Ce qui est radical : ses courts métrages Chantal Akerman et Andreï Tarkovski. Ce qui l'est moins : David Lynch et son premier long métrage, Le déserteur. Le réalisateur Simon Lavoie voit le monde en cinémascope, certes, mais de façon « radicale».

«Le Déserteur est moins radical qu'une chapelle blanche (son court métrage primé aux jutra en 2006). Dans une chapelle blanche, on est dans l'épure, la durée est dilatée. On est dans la contemplation», estime Simon Lavoie.

Le réalisateur s'est fait connaître avec des courts métrages imposant un rythme lent À des histoires peu bavardes. Une rencontre entre une prostituée et un concierge teintée d'ennui (Corps Étrangers, 2003, avec Isabelle Blais et Martin Dubreuil). La nuit sans sommeil de deux étrangers (Quelques éclats d'aube, 2005, avec Eugénie Beaudry et Pierre Rivard). Enfin, le changement de couleur et de vocation d'une chapelle dans une chapelle blanche (avec Denis Leclerc et Hélène Loiselle).

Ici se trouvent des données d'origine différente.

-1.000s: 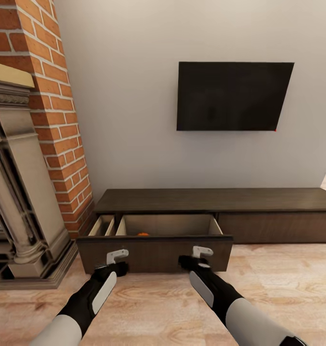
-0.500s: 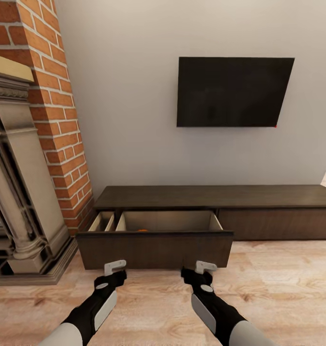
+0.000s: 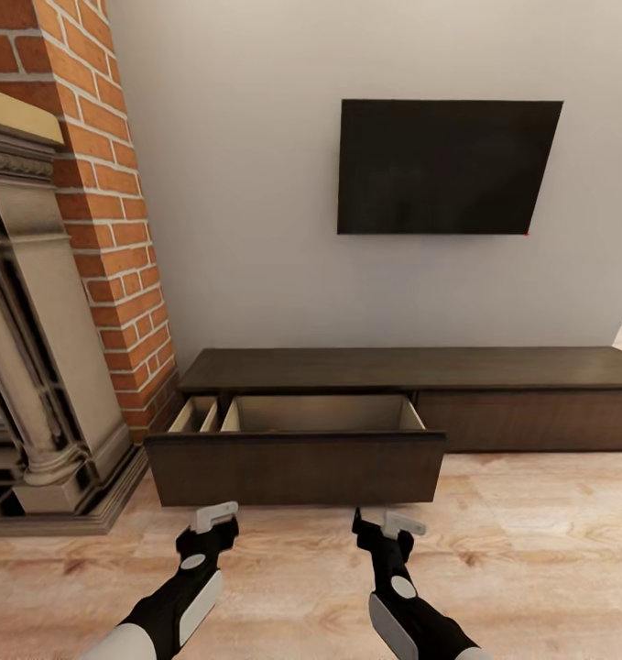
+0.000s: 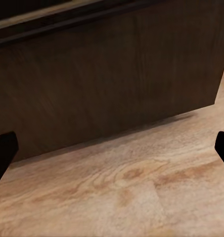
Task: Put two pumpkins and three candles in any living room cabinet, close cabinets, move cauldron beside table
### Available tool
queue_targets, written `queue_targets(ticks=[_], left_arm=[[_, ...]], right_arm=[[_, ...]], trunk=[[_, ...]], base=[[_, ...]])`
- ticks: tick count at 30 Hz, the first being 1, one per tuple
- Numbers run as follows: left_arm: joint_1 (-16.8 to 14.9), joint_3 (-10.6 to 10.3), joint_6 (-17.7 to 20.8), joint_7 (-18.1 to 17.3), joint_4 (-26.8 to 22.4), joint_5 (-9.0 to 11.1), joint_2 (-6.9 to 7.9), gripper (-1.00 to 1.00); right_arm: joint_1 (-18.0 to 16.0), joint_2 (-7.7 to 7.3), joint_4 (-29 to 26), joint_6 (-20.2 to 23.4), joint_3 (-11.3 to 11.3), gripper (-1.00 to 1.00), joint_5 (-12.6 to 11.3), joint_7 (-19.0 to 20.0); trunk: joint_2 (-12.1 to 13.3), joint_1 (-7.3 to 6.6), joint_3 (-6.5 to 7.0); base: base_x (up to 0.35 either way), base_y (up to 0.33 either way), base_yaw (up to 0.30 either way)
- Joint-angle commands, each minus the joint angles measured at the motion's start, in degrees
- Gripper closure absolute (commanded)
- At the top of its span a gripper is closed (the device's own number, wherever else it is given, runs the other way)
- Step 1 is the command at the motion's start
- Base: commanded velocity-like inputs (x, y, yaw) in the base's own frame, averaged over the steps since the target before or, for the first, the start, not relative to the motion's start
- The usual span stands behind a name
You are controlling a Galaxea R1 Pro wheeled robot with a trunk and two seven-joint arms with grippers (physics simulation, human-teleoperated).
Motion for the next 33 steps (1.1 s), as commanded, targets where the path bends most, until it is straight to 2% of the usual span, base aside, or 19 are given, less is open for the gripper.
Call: queue_targets(ticks=[1,4,10,13,15,19,23,29,33], left_arm=[[-0.1,-0.7,-1.6,0.4,0.0,0.6,0.04,-1.0],[-0.1,-1.0,-3.6,0.3,0.0,0.6,0.01,-1.0],[-0.1,-1.5,-4.7,0.3,-0.2,0.4,0.03,-1.0],[-0.1,-1.7,-4.9,0.2,-0.5,0.4,0.05,-1.0],[-0.1,-1.8,-4.9,0.1,-0.5,0.3,0.05,-1.0],[-0.2,-2.1,-4.9,0.1,-0.6,0.3,0.06,-1.0],[-0.2,-2.5,-4.9,0.0,-1.5,0.3,0.09,-1.0],[-0.2,-5.5,-4.8,0.0,-4.5,-0.6,0.5,-1.0],[-0.2,-5.9,-4.8,0.1,-6.6,-0.8,0.56,-1.0]], right_arm=[[-0.1,-0.04,0.0,-0.4,0.5,-1.0,-0.5,-0.3],[0.0,0.14,0.0,-0.5,0.5,-1.0,-0.5,-0.3],[-0.2,0.26,-0.2,-0.5,0.6,-1.0,-0.3,0.3],[-0.4,0.24,-0.2,-0.2,0.6,-1.0,0.0,3.3],[-0.6,0.22,-0.2,0.0,0.5,-1.0,1.0,6.2],[-0.8,0.35,-0.1,-0.1,0.5,-1.0,2.4,9.3],[-0.8,0.33,-0.6,-0.1,0.5,-1.0,5.1,10.2],[-1.1,0.18,-1.1,0.0,0.4,-1.0,9.7,10.5],[-1.1,0.09,-1.5,0.0,0.3,-1.0,10.1,10.5]], trunk=[[-0.4,0.21,-0.24],[-1.3,0.71,-0.81],[-1.4,0.87,-2.14],[-1.4,0.94,-2.81],[-1.5,1.0,-3.25],[-1.5,1.1,-4.14],[-1.6,1.2,-5.02],[-1.7,1.36,-6.35],[-1.7,1.36,-6.35]], base=[[0.0,0.0,0.0],[0.0,0.0,0.0],[0.0,0.0,0.0],[0.0,0.0,0.0],[0.0,0.0,0.0],[0.0,0.0,0.0],[0.0,0.0,0.0],[0.0,0.0,0.0],[0.0,0.0,0.0]])
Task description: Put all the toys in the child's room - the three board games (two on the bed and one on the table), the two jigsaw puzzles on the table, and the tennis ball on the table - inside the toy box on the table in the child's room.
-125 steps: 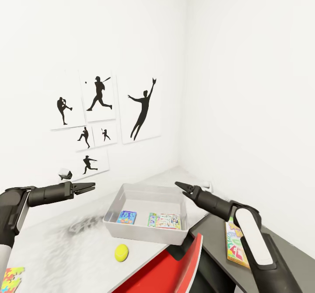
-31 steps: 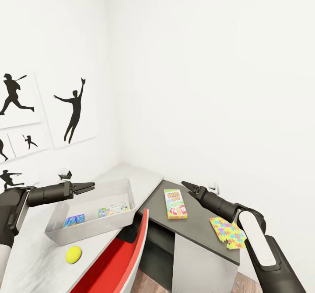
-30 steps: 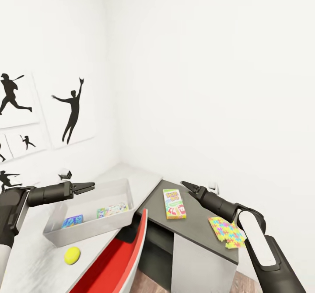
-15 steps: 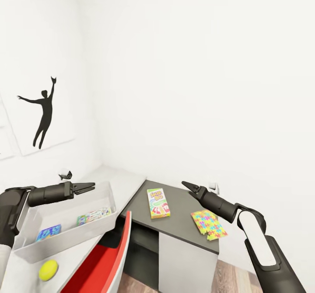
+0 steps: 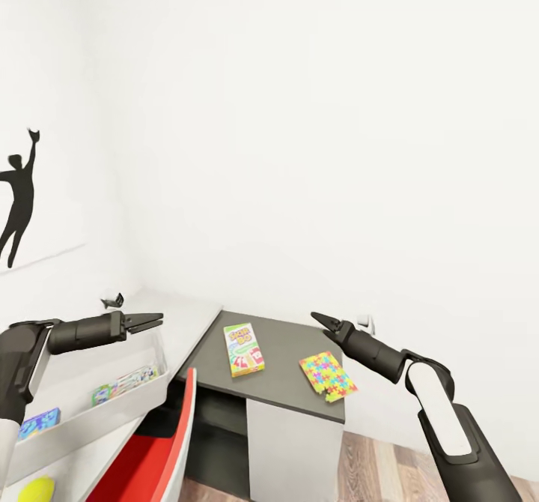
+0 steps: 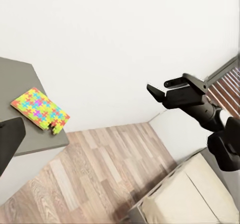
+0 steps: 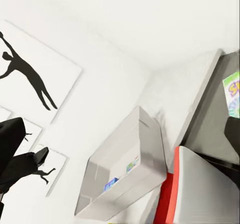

«Chapelle blanche est le film que j'aime le plus, parce que c'est celui qui me ressemble le plus. Je viens de la région de charlevoix, et moi aussi, pendant un été, on m'a demandé de repeindre une chapelle. Une vieille dame en a été troublée, fâchée, presque. Je trouvais ça réactionnaire. Plus tard, j'ai compris que c'étaient tous ses souvenirs qui disparaissaient», raconte Simon Lavoie.

Le Déserteur s'inspire aussi d'un fait réel, historique, cette fois: la mort du conscrit Georges Guénette. Servi par le trio familial Proulx-cloutier Et par Viviane Audet, ce drame historique et romantique impose encore plans-séquences et rythme lent. Pourtant, entre un budget de 2,9 millions et une promotion soutenue depuis deux semaines, Simon Lavoie atteint son «extrême commercial».

«C'est mon film le plus ouvert. J'avais envie de toucher un public assez vaste. Avec un Sujet comme la désertion, Ça aurait été irresponsable de faire un film opaque, offert à des happy few. Je voulais faire un film élégant, et qui ne soit pas racoleur. Mon projet n'a pas été dénaturé, et je l'assume», explique Simon Lavoie.

Intègre, donc, le réalisateur s'étonne encore de son goût pour un cinéma exigeant. «Je viens d'une famille qui travaille dans la construction, pas forcément proche des arts. À 16 ans, je n'avais vu qu'un film au cinéma. J'ai alors découvert des films pas forcément radicaux, assez standard, comme Egoyan, Lynch. À l'époque, pour moi, Lost Highway représentait «l'expérimentation à son extrême»», s'amuse-t-il.

À l'uqam, la passion de Simon Lavoie se précise. Il rencontre Sylvain Corbeil, qui devient le producteur de ses premiers courts métrages. Depuis sa sortie de l'école, il réalise un film chaque année, et se consacre tout entier à l'écriture de deux nouveaux projets. «Quand tu as du temps, tu écris tellement, dit-il. Quand j'écris, je suis dans un monde idéal, c'est l'heure où tout est possible avant d'être confronté à la réalité.»

Simon Lavoie évoque un projet de film «indépendant et ultra-radical» qu'il promet de tourner en super 16. «Je suis un amant de la technique. J'aime que ça soit soigné. C'est une conception bourgeoise du cinéma, mais c'est important pour moi d'avoir cette qualité, quitte à m'endetter», revendique-t-il. Simon Lavoie confesse n'avoir jamais fait de la vidéo, mais admire ceux qui, comme Denis Côté ou Rafaël Ouellet, tournent à leur rythme, avec ou sans aide financière. «J'admire le fait que ces cars-là ont un projet, prennent une caméra, et le tournent sur-le-champ (...) Des cinéastes qui tournent aux cinq ans et qui chialent parce qu'ils n'ont pas d'argent n'ont aucune excuse. La technologie permet de tourner facilement. Denis et Rafaël ont été des précurseurs là-dedans et ils ont une influence, je ne peux pas le nier.»

Lavoie partage avec Côté, Ouellet ou encore Maxime Giroux un goût pour un cinéma «exigeant», une cinéphilie développée «aux dvd de Zone 2 que l'on s'échange» et aux festivals plutôt qu'à la Cinémathèque. Voit-il un jeune courant émerger dans le cinéma québécois? «Je pense que oui, il y a un courant. Mais est-ce que j'en fais partie? Je doute que mes acolytes apprécient le déserteur. Je crains la réaction des jeunes esthètes.»

Le déserteur
de Simon Lavoie est présentement à l'affiche.